Short-Term Isoflavone Intervention in the Treatment of Severe Vasomotor Symptoms after Surgical Menopause: A Case Report and Literature Review

Supanimit Teekachunhatean,^1,2Natnita Mattawanon,³and Surapan Khunamornpong⁴

Academic Editor: Mehmet A. Osmanağaoğlu

Received28 Jul 2015

Accepted07 Oct 2015

Published29 Oct 2015

Abstract

Isoflavones are soy phytoestrogens that potentially exert various favorable effects in postmenopausal women, for example, alleviating vasomotor episodes, attenuating bone loss, and stimulating vaginal epithelial maturation. There has, however, been lack of consensus regarding those therapeutic effects. Most clinical studies of isoflavones have been conducted with women who had undergone natural menopause, but not those who had undergone surgical menopause. This study reports on a 51-year-old woman who presented with severe vasomotor episodes after undergoing a hysterectomy and a bilateral oophorectomy due to hypermenorrhea secondary to myoma uteri. She refused hormone therapy due to fear of adverse drug reactions so was treated with oral soy isoflavones (two capsules twice daily, equivalent to at least 100 mg daily dose) for 8 weeks. The number and severity of hot flushes and her menopause-specific quality of life dramatically improved from baseline values. The serum bone resorption marker (beta C-telopeptide) decreased markedly, while vaginal epithelial maturation improved slightly, suggesting the potential of isoflavones in attenuating bone loss and stimulating vaginal maturation. The intervention did not adversely affect the hormonal profile (FSH, LH, and estradiol) and liver or renal functions. Thus, isoflavones could be an option for women experiencing severe vasomotor episodes after surgical menopause.

1. Introduction

Surgical menopause is defined as the cessation of menstruation in a premenopausal woman who has undergone a bilateral oophorectomy (surgical removal of the ovaries) [1, 2]. The result is an abrupt menopause in which women often experience more severe menopausal symptoms than those who have undergone menopause naturally [2]. These include vasomotor episodes (hot flushes, hot flashes, and night sweats), sexual dysfunction, vaginal dryness, depression, and cardiac symptoms. Furthermore, premature menopause resulting from a bilateral oophorectomy is associated with earlier onset of osteoporosis and coronary heart disease [2]. Estrogen only, that is, estrogen without progestogen, is a regimen of choice for alleviating vasomotor and/or genital atrophic symptoms as well as for attenuating bone loss in women who have undergone surgical menopause [3]. However, the long-term use of estrogen in this population significantly increases the risk of stroke [4]. Additionally, estrogen is not considered a suitable choice for candidates with contraindications such as known or suspected estrogen-dependent neoplasia, active or recent stroke, and known hypersensitivity to estrogen [5]. Concern over the possible adverse reactions of estrogen therapy has led many women to look for natural alternatives that offer benefits comparable to those of estrogen but without the risk of serious complications.

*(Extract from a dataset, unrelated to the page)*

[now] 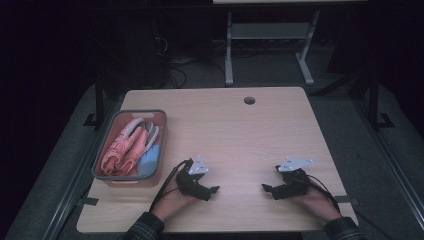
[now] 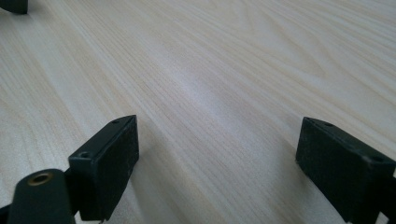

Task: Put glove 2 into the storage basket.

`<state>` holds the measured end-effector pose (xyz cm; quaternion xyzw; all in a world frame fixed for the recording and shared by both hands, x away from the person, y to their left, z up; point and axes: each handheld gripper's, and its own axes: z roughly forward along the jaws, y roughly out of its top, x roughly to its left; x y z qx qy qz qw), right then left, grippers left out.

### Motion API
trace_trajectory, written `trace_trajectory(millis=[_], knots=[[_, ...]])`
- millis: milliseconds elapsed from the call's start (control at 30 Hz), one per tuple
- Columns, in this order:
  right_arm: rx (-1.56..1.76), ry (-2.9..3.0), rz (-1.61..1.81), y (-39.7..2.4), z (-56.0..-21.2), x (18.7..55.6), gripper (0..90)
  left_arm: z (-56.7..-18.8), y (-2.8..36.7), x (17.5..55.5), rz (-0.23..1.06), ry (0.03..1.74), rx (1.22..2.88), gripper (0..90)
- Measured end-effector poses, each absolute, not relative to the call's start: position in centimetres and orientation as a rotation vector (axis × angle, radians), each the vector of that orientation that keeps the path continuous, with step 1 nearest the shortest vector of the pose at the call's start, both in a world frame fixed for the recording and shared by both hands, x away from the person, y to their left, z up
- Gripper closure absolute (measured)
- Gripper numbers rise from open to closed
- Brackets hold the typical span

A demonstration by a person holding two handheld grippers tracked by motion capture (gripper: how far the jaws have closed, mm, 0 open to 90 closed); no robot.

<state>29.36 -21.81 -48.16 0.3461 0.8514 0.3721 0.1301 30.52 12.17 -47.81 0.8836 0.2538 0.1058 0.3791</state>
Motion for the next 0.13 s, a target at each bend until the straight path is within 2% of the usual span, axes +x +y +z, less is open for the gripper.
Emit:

Soy isoflavones, the most common group of phytoestrogens, have a chemical structure that resembles mammalian estrogen (estrodiol-17β) [6]. Isoflavones can bind to estrogen receptors with a higher affinity for estrogen receptor beta (ER-β, found in various tissues and organs such as brain, bone, and arteries) compared to estrogen receptor alpha (ER-α, expressed in a wide range of organs such as reproductive organs, that is, the uterus, ovaries, and breast) [6, 7]. In fermented soy foods (e.g., miso and tempeh), isoflavones appear mainly as unconjugated aglycone forms, whereas in nonfermented soy-based products (e.g., soybeans, soy flour, tofu, and soymilk), their respective glycoside conjugates dominate [8, 9] (Figure 1).

(a)

(b)

Several lines of evidence suggest that isoflavones exert various favorable effects on postmenopausal women such as alleviating vasomotor episodes [10–13], attenuating bone loss [14–18], and maintaining the lining of the vagina (thus reducing vaginal irritation and dryness) [19–22]. With regard to safety, isoflavone intervention exhibits an acceptable safety profile on endometrial morphology (in women who have not undergone hysterectomy), mammography, hormonal levels (follicle-stimulating hormone (FSH), luteinizing hormone (LH), and estradiol), blood lipids, and blood coagulation. In addition, isoflavones, unlike conventional hormone therapy, do not appear to increase the risk of breast cancer or heart disease [10, 11, 23, 24]. However, there has been lack of consensus regarding those therapeutic effects, especially in management of menopausal symptoms [25–27] and osteoporosis [16, 28–32]. The conflicting evidence from different studies could result from differences in the types and doses of isoflavones used, characteristics of individual participants (e.g., ethnicity, age, menopausal status, and baseline symptoms), aspects of the study design, selection of measured outcome variables [33], and so forth.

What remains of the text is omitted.